▶ **What is expected**:
Retype all of the listing exactly, with no pictures.

----

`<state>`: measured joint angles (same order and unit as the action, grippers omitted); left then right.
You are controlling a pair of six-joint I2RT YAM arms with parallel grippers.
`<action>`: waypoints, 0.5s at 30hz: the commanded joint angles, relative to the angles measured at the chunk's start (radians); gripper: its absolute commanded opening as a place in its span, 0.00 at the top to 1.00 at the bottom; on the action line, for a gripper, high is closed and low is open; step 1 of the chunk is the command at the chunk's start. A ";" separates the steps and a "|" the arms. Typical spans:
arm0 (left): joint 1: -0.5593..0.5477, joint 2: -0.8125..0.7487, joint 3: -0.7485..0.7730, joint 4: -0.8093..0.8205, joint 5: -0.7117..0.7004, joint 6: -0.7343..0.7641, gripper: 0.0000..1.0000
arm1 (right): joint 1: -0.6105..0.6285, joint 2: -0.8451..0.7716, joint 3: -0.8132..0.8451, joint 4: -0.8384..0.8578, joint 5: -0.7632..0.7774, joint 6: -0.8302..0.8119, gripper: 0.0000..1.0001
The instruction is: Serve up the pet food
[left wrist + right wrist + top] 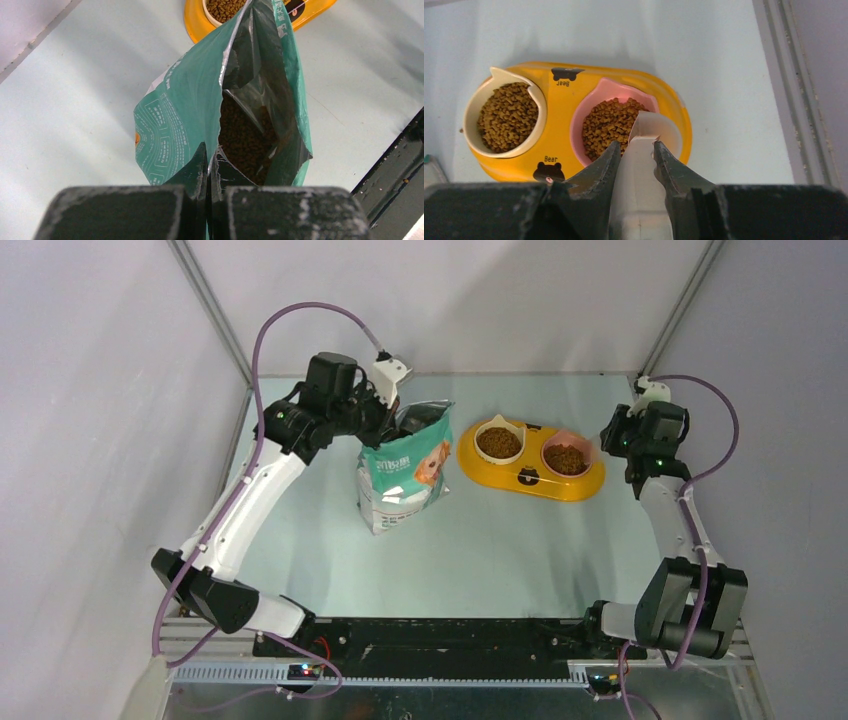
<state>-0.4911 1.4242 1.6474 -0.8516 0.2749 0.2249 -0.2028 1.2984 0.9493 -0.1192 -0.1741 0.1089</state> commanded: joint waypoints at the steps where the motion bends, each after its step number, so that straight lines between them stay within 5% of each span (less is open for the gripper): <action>1: -0.004 -0.016 -0.024 -0.008 0.045 -0.029 1.00 | 0.007 -0.048 0.048 0.004 0.057 -0.094 1.00; 6: -0.004 -0.031 -0.036 -0.018 0.024 -0.006 1.00 | -0.009 -0.090 0.061 -0.036 0.030 -0.064 1.00; 15: -0.004 -0.029 -0.024 -0.036 -0.005 0.029 1.00 | -0.026 -0.144 0.118 -0.177 -0.284 -0.016 1.00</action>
<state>-0.4911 1.4143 1.6302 -0.8509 0.2733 0.2344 -0.2199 1.1912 1.0111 -0.2531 -0.2779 0.0673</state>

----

▶ **Task output**:
`<state>`: measured joint angles (same order and unit as the action, grippers omitted); left then right.
You are controlling a pair of six-joint I2RT YAM arms with parallel grippers.
`<action>`: waypoints, 0.5s at 30hz: the commanded joint angles, relative to the angles measured at the chunk's start (radians); gripper: its absolute commanded opening as a place in its span, 0.00 at the top to 1.00 at the bottom; on the action line, for a gripper, high is closed and low is open; step 1 of the chunk is the command at the chunk's start. A ";" separates the steps and a "|" the arms. Typical spans:
arm0 (left): joint 1: -0.5593..0.5477, joint 2: -0.8125..0.7487, joint 3: -0.7485..0.7730, joint 4: -0.8093..0.8205, joint 5: -0.7117..0.7004, joint 6: -0.7343..0.7641, gripper: 0.0000..1.0000
arm1 (right): joint 1: -0.6105..0.6285, joint 2: -0.8451..0.7716, joint 3: -0.8132..0.8451, joint 4: -0.8384..0.8578, joint 5: -0.7632..0.7774, joint 6: -0.8302..0.8119, gripper: 0.0000..1.0001
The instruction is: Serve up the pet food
[left wrist + right wrist + top] 
<state>-0.4911 1.4242 1.6474 -0.8516 0.2749 0.2249 -0.2028 1.2984 0.9493 -0.1192 -0.1741 0.1089</state> commanded: joint waypoints at the steps where the motion bends, each after its step number, so that straight lines between them stay within 5% of each span (less is open for the gripper): <action>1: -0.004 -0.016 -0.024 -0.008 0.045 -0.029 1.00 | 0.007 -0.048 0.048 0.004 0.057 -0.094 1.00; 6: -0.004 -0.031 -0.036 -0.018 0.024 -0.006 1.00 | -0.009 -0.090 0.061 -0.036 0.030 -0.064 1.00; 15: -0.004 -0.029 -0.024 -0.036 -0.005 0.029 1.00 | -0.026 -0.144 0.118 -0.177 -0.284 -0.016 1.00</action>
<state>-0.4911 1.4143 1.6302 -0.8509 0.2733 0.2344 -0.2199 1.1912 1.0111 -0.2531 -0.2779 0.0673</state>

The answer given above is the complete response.